Silenzioso, violento, inesorabile. Negli allevamenti italiani gli ingranaggi del massacro continuano a macinare carcasse: Giulia Innocenzi, produttrice e regista (insieme a Pablo D’Ambrosi) di Food For Profit, torna a documentare gli abbattimenti per la peste suina africana sul proprio profilo Instagram.
Il copione è quello già noto a chi tiene la testa fuori dalla terra, andato in onda verso la fine dello scorso anno su Report: metodi cruenti mossi dalle pulsioni di un mercato evidentemente redditizio, con abbattimenti per elettrocuzione anziché con gas.
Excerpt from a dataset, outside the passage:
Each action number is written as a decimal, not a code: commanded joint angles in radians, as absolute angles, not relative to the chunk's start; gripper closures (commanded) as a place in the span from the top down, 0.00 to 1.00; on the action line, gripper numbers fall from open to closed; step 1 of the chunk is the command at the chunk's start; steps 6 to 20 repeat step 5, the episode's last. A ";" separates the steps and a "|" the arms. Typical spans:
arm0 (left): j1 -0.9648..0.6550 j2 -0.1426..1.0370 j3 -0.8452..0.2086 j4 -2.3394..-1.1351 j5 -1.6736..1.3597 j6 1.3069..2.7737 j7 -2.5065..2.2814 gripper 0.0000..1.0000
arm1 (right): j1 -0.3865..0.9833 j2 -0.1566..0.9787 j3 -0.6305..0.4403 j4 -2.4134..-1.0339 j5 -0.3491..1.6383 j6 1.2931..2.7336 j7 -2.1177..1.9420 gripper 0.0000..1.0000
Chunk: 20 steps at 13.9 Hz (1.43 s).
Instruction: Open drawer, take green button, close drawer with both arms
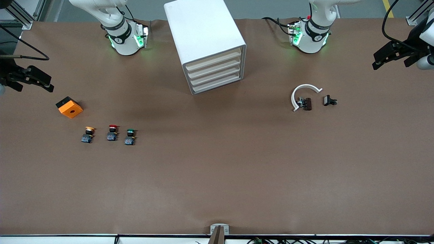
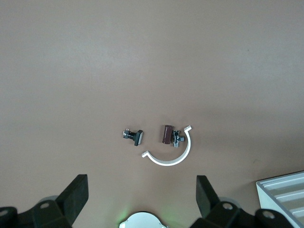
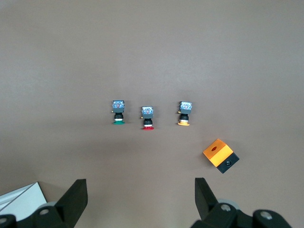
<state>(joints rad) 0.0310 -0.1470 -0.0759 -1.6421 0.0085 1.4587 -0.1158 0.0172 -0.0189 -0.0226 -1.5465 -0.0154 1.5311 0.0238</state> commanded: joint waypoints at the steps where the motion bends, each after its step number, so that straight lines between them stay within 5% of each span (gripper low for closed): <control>1: 0.028 -0.137 -0.069 -1.615 0.009 1.444 -0.104 1.00 | 0.002 -0.015 -0.015 -1.534 0.000 1.519 0.014 1.00; 20: 0.028 -0.127 -0.069 -1.617 0.011 1.443 -0.106 1.00 | 0.000 -0.015 -0.015 -1.534 -0.009 1.517 0.014 1.00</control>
Ma prima un breve riassunto: che cos’è la peste suina? È pericolosa per l’uomo?
Nel pantano degli abbattimenti: da chi li paga alla loro utilità
La peste suina africana, come suggerisce il suo stesso nome, è un virus del tutto innocuo per l’essere umano; ma estremamente contagioso e letale per i maiali e i cinghiali. Si tratta, numeri e date alla mano, di una presenza ormai nota sul territorio nazionale, specialmente in Piemonte, Liguria (in queste due regioni, nel dicembre del 2021, furono individuati i primi focolai) e Lombardia, che di fatto vanta il 50% del totale dei capi da allevamento presenti sul territorio italiano.
L’anno scorso, confermata la sua presenza negli allevamenti, furono registrati più di 50 mila abbattimenti di maiali. L’obiettivo, l’avrete intuito, era quello di contenerne quanto più possibile la diffusione: una sola positività in un allevamento era sufficiente a decretare l’abbattimento di tutti gli animali presenti.
Le immagini di Report, citate in apertura di articolo, avevano spinto lo stesso ministro Lollobrigida a intervenire in Parlamento (occasione in cui, pensate, apprese finalmente dell’esistenza di Food For Profit, un documentario trasmesso anche al Parlamento Europeo: un tentativo di criminalizzare gli allevatori, sostenne il ministro).
In questo momento sono sette gli allevamenti sotto indagine per il virus, di cui cinque già parte del circuito della grande distribuzione. Giulia Innocenzi e il suo team sono stati in provincia di Novara, dove è scoppiato il primo focolaio, e ripreso immagini che testimoniano la ripresa delle crudeltà. Ma perché tutto questo?
“Perché gli abbattimenti di massa servono per tutelare la filiera del prosciutto del Made in Italy”, spiega Innocenzi. E sapete chi paga? “Siamo proprio noi con le nostre tasse” continua Innocenzi “l’anno scorso come quest’anno. E a un anno di distanza sembra che non abbiamo ancora imparato la lezione”.